The International Space Station has a problem with fungus and mold

Well, guess I won't be going to the space station.

NASA grant to study space station fungus
by Jeff Zehnder
Boulder CO (SPX) Nov 03, 2019

The International Space Station has a problem with fungus and mold - and the University of Colorado Boulder is sending new research to space to find solutions.

It is living and growing in secret aboard the station, hidden behind panels and inside pipes and conduit. It can live on almost any surface, and will slowly consume whatever it touches - plastic, metal, glass.

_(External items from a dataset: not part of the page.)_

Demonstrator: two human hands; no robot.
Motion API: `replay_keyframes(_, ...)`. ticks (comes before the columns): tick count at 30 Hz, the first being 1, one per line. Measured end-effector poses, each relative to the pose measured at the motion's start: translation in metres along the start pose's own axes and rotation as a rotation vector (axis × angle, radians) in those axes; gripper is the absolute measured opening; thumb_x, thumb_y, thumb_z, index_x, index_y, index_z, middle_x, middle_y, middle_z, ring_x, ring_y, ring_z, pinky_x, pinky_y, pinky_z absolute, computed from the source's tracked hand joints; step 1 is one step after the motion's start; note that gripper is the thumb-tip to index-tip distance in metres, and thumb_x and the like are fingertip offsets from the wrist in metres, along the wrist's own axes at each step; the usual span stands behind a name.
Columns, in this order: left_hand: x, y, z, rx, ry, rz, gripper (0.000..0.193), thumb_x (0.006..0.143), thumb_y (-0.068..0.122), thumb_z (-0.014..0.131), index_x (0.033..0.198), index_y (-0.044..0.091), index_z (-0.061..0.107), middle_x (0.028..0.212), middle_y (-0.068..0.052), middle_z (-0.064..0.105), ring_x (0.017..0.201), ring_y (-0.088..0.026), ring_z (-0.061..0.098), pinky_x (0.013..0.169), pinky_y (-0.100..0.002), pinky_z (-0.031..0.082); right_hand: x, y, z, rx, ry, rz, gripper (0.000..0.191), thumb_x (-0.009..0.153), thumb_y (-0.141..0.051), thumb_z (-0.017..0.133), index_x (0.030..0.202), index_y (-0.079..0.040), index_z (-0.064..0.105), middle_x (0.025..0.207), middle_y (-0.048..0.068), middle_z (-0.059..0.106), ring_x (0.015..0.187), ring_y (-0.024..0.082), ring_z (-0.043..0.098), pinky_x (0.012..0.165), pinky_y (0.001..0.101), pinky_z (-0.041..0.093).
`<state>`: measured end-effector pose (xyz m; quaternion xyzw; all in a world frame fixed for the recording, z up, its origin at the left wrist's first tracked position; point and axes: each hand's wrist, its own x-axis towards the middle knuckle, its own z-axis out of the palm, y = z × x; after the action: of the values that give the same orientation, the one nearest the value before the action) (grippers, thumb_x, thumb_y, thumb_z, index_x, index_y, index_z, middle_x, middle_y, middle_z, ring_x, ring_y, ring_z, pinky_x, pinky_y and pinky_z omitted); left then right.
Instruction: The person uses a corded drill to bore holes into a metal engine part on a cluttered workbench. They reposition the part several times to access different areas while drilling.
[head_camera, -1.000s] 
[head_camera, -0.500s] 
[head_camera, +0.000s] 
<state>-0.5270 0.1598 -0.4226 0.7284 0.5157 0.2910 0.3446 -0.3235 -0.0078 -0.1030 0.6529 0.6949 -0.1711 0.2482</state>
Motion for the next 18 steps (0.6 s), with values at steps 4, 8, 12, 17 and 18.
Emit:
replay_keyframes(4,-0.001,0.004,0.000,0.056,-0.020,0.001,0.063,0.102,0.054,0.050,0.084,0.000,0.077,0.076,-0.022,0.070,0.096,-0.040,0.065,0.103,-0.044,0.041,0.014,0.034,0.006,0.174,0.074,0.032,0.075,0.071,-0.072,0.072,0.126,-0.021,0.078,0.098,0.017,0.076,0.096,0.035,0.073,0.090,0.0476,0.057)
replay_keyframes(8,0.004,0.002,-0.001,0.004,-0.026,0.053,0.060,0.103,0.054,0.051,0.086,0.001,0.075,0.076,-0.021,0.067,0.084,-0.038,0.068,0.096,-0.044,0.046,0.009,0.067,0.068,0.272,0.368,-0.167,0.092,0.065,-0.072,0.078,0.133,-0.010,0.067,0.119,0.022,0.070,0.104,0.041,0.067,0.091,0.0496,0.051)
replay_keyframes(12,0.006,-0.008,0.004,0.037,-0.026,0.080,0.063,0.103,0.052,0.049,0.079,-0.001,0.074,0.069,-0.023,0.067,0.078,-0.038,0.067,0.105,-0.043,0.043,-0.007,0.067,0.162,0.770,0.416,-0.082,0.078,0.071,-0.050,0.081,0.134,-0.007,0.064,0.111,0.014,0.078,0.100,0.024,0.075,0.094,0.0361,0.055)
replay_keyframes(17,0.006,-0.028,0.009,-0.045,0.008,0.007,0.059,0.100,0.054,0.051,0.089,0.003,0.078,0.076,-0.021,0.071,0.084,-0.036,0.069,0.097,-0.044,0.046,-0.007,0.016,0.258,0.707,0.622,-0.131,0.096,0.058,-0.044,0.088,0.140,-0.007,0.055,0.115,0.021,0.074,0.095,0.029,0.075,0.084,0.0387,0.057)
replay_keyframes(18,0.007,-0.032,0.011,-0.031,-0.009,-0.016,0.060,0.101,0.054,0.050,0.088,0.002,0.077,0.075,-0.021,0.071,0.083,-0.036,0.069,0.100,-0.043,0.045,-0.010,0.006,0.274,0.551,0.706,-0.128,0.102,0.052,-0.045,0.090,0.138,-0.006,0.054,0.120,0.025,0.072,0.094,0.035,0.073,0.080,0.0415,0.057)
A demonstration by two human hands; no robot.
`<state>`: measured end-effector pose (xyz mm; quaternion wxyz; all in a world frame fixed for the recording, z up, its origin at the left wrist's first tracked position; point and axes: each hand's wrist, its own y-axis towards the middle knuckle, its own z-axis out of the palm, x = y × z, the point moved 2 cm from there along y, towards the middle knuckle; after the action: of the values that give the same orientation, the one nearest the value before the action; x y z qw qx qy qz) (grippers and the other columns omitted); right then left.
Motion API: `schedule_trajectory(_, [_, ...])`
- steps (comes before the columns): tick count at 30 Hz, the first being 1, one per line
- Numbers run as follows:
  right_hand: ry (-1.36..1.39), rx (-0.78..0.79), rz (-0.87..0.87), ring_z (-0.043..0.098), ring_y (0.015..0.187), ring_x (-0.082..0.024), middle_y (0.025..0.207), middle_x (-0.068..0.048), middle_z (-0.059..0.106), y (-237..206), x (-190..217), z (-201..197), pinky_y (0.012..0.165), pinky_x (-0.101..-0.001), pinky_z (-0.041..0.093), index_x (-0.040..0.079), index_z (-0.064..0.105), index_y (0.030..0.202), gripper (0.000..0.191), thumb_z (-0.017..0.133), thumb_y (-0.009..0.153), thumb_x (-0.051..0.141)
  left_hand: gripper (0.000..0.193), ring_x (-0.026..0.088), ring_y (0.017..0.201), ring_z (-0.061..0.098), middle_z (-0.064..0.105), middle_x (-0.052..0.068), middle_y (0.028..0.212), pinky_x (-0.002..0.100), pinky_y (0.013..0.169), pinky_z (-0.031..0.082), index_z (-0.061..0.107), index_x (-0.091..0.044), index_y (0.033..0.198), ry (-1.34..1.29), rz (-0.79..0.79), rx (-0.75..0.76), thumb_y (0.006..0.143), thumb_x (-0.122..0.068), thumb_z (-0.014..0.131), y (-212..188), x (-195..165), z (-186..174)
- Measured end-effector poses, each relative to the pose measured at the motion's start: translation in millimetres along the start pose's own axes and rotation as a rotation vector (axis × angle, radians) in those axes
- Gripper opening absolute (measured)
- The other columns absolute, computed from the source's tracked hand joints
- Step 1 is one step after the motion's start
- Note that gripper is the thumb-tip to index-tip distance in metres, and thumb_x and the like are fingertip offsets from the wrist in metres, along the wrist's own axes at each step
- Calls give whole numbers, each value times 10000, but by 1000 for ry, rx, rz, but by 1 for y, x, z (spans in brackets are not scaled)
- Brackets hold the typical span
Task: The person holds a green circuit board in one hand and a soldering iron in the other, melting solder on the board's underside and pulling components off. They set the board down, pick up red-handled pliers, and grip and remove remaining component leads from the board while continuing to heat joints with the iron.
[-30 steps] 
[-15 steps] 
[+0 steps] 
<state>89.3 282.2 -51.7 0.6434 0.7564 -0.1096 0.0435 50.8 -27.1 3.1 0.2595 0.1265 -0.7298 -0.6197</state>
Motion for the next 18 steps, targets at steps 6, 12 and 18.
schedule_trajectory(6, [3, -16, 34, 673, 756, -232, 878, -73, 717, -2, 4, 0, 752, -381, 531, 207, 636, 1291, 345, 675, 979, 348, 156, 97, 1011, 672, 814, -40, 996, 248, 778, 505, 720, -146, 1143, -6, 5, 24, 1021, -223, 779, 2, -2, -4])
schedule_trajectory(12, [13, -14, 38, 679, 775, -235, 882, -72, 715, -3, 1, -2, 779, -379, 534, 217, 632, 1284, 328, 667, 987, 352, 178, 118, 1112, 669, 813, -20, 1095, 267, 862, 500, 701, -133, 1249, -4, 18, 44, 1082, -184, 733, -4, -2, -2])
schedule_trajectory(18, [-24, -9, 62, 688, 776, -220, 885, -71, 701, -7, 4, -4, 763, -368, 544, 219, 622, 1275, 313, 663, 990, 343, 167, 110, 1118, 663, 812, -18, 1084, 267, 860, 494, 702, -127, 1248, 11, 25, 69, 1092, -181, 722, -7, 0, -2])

It does not discriminate, and it is a real problem.


"They've found cultures of these microbes on the shuttle, Mir, and ISS. Every long-term mission has seen a growth of microbes where you don't want to see them," said Rylee Schauer, an aerospace engineering sciences master's student working on the project.

The microbes are a type of fungus or bacteria called a biofilm. They represent a threat in space because they eat through the surfaces they grow on, a process called biodegredation. Biofilm formation also increases the risk of human illness.

"It shows up behind control panels and has gotten into heat exchangers and pipe systems. On Mir, they once noticed a pretty bad stench. Looking for its source, they pulled off a panel and found a lot of mold. That was the smell, but it was also consuming plastic cabling in that area," said Luis Zea, an assistant research professor in BioServe and the Ann and H.J. Smead Department of Aerospace Engineering Sciences who is leading the NASA grant.